▸ PROBLEM DESCRIPTION
Every line containing the string "camera" is to be copied from the records.

***** DATASET RECORDS *****

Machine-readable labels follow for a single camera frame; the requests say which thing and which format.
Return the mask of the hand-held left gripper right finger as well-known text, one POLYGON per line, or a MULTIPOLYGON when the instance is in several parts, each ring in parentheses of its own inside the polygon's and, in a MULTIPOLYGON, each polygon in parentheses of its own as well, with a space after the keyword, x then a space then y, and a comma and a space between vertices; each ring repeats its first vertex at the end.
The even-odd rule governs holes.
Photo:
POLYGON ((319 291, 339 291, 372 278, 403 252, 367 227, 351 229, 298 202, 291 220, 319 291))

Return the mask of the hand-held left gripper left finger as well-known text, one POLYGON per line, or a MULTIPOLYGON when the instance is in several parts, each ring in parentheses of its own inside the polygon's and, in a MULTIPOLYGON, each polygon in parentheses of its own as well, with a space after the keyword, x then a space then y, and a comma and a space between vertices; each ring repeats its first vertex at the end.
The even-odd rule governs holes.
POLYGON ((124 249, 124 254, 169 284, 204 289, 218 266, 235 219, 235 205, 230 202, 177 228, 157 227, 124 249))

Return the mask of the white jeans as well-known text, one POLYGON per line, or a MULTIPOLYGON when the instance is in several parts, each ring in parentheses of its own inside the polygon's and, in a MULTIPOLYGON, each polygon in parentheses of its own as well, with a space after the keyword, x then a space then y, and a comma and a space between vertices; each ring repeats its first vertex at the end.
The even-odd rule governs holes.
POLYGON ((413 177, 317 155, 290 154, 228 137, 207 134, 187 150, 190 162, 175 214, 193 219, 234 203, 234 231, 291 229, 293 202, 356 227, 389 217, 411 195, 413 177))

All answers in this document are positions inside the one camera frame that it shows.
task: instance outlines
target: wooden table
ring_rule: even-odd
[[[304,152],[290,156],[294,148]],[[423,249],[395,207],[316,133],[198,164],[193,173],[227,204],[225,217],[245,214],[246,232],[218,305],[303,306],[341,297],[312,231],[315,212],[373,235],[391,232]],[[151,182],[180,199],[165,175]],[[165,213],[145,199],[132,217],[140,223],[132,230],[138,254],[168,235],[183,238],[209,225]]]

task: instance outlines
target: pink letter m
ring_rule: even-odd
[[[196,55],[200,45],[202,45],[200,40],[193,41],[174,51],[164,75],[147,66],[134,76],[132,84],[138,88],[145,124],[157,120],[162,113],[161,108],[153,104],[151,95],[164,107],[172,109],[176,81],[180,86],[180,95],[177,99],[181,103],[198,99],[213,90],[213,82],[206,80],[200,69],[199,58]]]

*****

▸ SOLVED EXERCISE
Machine-readable labels follow for a single camera frame; the requests say which thing and which format.
All answers in this document are positions inside the one camera frame that it shows.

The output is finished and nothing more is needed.